The Governance Institute of Australia’s seventh annual Australian Board Remuneration Survey, which is based on remuneration data covering 1,545 boards nationwide, revealed noticeable year-on-year declines in the pay packets of directors, chairs, managing directors and CEOs in the financial services sector.
The average chair salary is down 11 per cent from $169,712 in 2018 to $151,733 in 2018. Likewise, board directors are being paid 11 per cent less in 2019, with the average pay standing at $63,569, down from $71,288 in 2018.
The figures represent a V-shaped trend, as the average wages of chairs and director had increased from 2017 to 2018 by 29 per cent and 11 per cent, respectively. In 2017, the average pay for chairs was $131,811, and for directors, it was $64,032.
Managing directors, meanwhile, are being paid 10 per cent less than a year ago, with the average salary shrinking from $664,261 to $600,334, after rising by 11 per cent when compared to the 2017 average of $596,010.
Finance sector chief executives were hit the hardest, with their average salary contracting by 21 per cent, from $466,818 last year to $370,676 this year. However, CEO salaries were already on a downward slide, with the average pay falling 2 per cent over the year from $475,984 in 2017.
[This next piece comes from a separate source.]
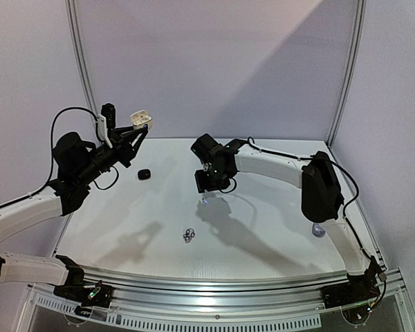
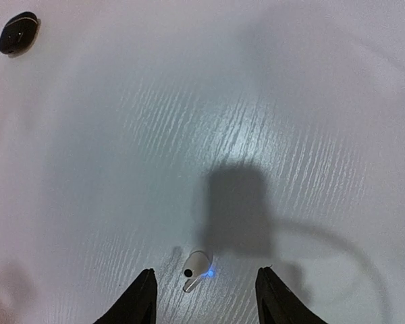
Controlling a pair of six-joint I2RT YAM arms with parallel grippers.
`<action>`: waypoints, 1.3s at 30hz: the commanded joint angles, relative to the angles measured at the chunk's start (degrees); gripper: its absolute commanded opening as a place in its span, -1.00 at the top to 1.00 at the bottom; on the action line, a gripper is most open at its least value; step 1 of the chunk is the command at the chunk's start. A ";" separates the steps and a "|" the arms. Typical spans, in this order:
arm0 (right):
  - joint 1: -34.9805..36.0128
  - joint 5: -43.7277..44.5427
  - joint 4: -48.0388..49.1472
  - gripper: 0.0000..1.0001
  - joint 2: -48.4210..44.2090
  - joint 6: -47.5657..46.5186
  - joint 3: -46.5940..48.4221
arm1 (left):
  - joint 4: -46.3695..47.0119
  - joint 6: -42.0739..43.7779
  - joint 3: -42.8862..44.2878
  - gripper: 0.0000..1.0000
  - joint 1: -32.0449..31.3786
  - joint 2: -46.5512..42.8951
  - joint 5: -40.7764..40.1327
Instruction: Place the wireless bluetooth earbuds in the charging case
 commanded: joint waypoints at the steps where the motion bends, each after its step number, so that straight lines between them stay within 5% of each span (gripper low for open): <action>1: 0.25 -2.31 -0.02 0.00 2.08 0.00 2.42 | -0.63 0.12 0.35 1.00 0.58 -0.11 0.38; 4: 0.40 -3.57 0.88 0.01 3.35 -0.19 2.41 | -0.71 0.07 0.43 1.00 0.65 -0.04 0.48; 11: 0.50 -4.30 0.30 0.39 4.86 -0.50 1.39 | -0.77 0.18 0.69 1.00 0.64 0.19 0.73; 17: 0.80 -6.56 2.37 0.37 4.91 -1.41 0.83 | -0.75 0.02 0.86 1.00 0.64 0.40 1.08; 33: 0.70 -4.10 -0.06 0.77 3.18 -2.76 -3.40 | -0.96 -0.02 1.05 1.00 0.65 0.58 1.43; 39: -0.20 -11.49 10.02 0.86 -2.47 -2.33 -13.69 | -0.96 0.03 0.80 1.00 0.60 0.32 1.40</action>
The pay packages of company secretaries, on the other hand, increased by 24 per cent from $165,513 to $205,393. This follows a 22 per cent year-on-year decrease from an average of $211,155 in 2017.
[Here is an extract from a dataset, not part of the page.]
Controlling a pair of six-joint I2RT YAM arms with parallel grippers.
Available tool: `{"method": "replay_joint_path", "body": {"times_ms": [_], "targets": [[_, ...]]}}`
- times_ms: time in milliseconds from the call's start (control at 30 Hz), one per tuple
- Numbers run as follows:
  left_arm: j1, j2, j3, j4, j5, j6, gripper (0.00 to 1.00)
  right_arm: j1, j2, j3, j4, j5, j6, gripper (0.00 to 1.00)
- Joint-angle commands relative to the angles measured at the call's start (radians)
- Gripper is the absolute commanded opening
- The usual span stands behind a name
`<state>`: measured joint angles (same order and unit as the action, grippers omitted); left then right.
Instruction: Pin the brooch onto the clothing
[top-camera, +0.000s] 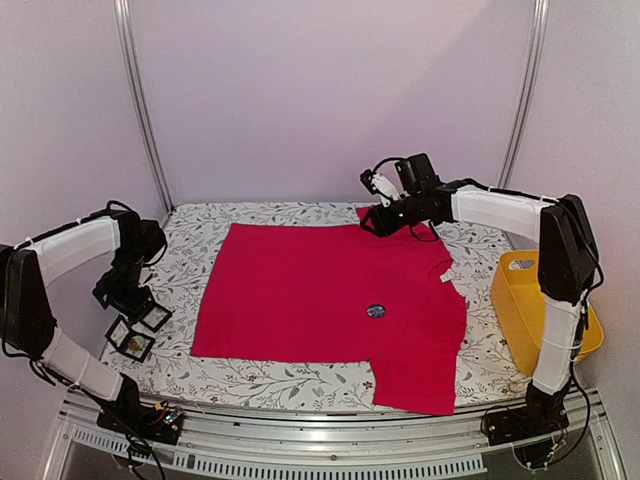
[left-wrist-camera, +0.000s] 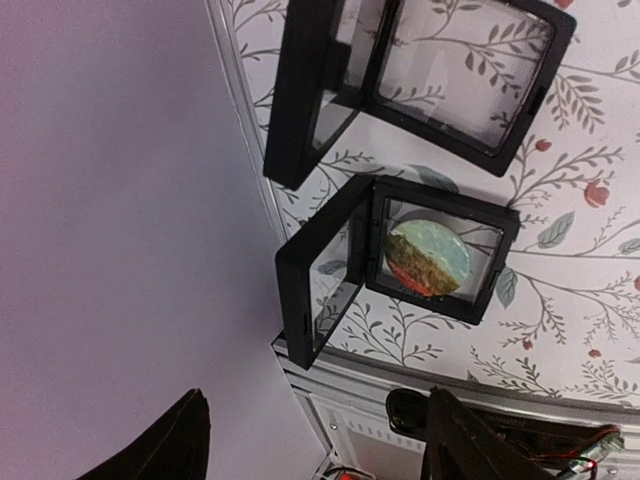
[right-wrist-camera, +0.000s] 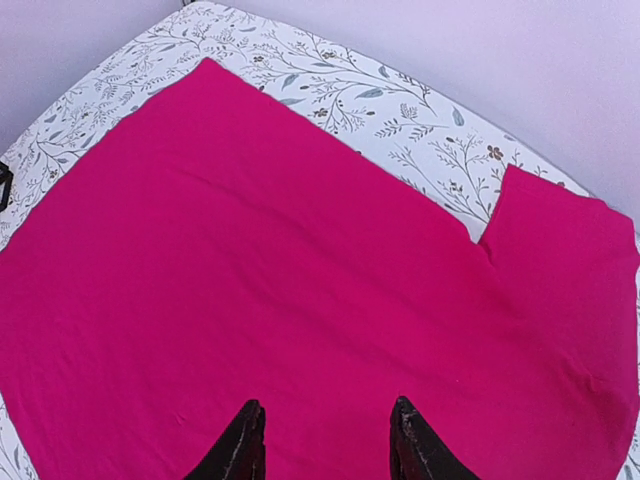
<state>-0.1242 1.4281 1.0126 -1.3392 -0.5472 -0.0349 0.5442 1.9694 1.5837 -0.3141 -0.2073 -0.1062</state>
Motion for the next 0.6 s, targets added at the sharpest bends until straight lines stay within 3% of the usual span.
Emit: {"method": "replay_joint_path", "body": {"times_ms": [0,267,567], "targets": [[0.046,0.032,-0.002,0.057,0.034,0.023,0.74,0.039,0.049,0.091,-0.104,0.055,-0.066,0.41],[0.153,0.066,0.006,0.075,0.089,0.033,0.72,0.071,0.048,0.115,-0.111,0.044,-0.158,0.42],[0.181,0.1,-0.041,0.091,0.158,0.069,0.71,0.071,-0.02,0.028,-0.053,0.051,-0.223,0.43]]}}
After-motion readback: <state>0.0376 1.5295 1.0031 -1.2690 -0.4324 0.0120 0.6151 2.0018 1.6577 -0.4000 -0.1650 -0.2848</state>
Speaking of the research findings, Megan Motto, CEO of the Governance Institute, said: “It is clear that the effects of the banking royal commission are already being felt by Australia’s financial institutions, as shareholders and their boards move to act upon commissioner [Kenneth] Hayne’s recommendations.
“The commission exposed multiple examples of poor corporate culture, poor ethics and risk management, leading to a number of board and executive resignations.”
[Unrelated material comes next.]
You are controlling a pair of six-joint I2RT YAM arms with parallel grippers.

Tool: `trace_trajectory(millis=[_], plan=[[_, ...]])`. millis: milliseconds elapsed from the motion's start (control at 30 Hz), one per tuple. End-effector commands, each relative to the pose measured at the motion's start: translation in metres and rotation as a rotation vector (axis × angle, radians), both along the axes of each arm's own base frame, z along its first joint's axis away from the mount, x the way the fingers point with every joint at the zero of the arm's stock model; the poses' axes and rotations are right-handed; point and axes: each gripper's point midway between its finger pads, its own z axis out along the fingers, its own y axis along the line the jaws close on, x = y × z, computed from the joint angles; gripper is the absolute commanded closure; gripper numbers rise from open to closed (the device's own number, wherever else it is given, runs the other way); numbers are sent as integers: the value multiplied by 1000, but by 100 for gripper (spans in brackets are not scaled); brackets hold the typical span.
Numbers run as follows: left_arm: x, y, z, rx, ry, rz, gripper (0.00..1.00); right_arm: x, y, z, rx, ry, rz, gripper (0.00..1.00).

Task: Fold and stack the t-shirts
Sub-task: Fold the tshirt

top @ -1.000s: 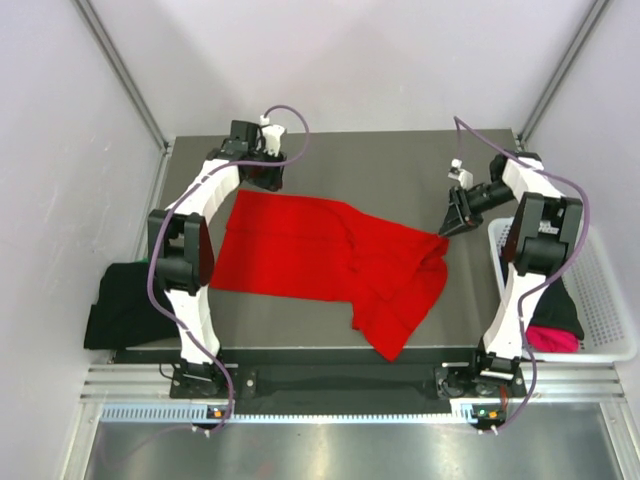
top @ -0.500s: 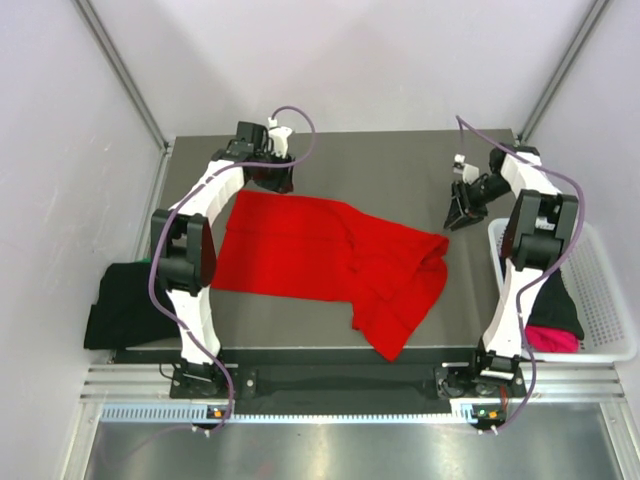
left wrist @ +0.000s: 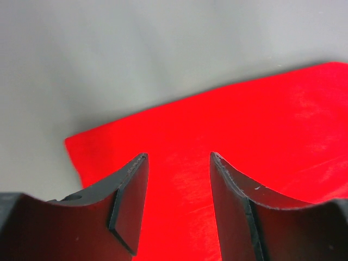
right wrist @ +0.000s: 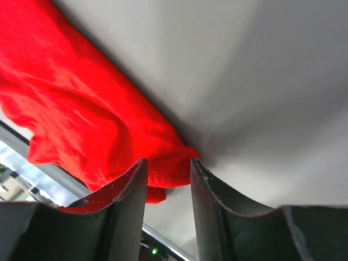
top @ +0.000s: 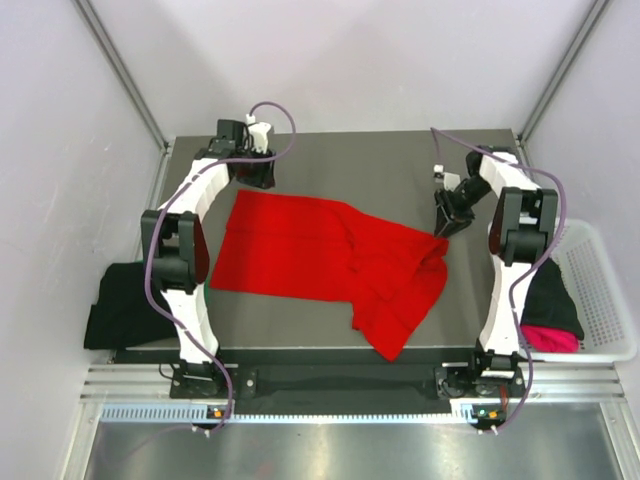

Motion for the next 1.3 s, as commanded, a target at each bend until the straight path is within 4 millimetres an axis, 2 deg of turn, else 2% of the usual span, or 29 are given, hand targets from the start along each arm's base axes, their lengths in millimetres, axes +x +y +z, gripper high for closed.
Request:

She continued: “Beyond that, there has been serious brand damage, hefty fines for poor conduct and, in some cases, criminal proceedings where the behaviour has been outright illegal. The customer was not put at the centre of the experience, and their organisations are paying the bill. That bill is of course then flowing down to board and executive remuneration.”
The final banking royal commission report highlighted that “failings of organisational culture, governance arrangements and remuneration systems lie at the heart of much of the misconduct examined” by the royal commission during its 11-month inquiry.
Commissioner Hayne had, therefore, recommended: that the Australian Prudential Regulation Authority have greater oversight of remuneration structures at regulated entities, that financial services firms review at least annually the design and implementation of their remuneration systems for frontline staff, and that boards consider their role in reviewing these systems.
The commissioner had also backed the Banking Executive Accountability Regime, under which authorised deposit-taking institutions are expected to establish a remuneration policy requiring that a portion of executives’ variable remuneration be deferred for a minimum of four years and reduced commensurate with any failure to meet their obligations to act in the best interests of customers.
Stephen Sedgwick, a former public service commissioner who was tasked by the Australian Banking Association to conduct a review of remuneration in the retail banking industry, concluded in March that banks are on track to meet their 2020 deadline to overhaul staff remuneration.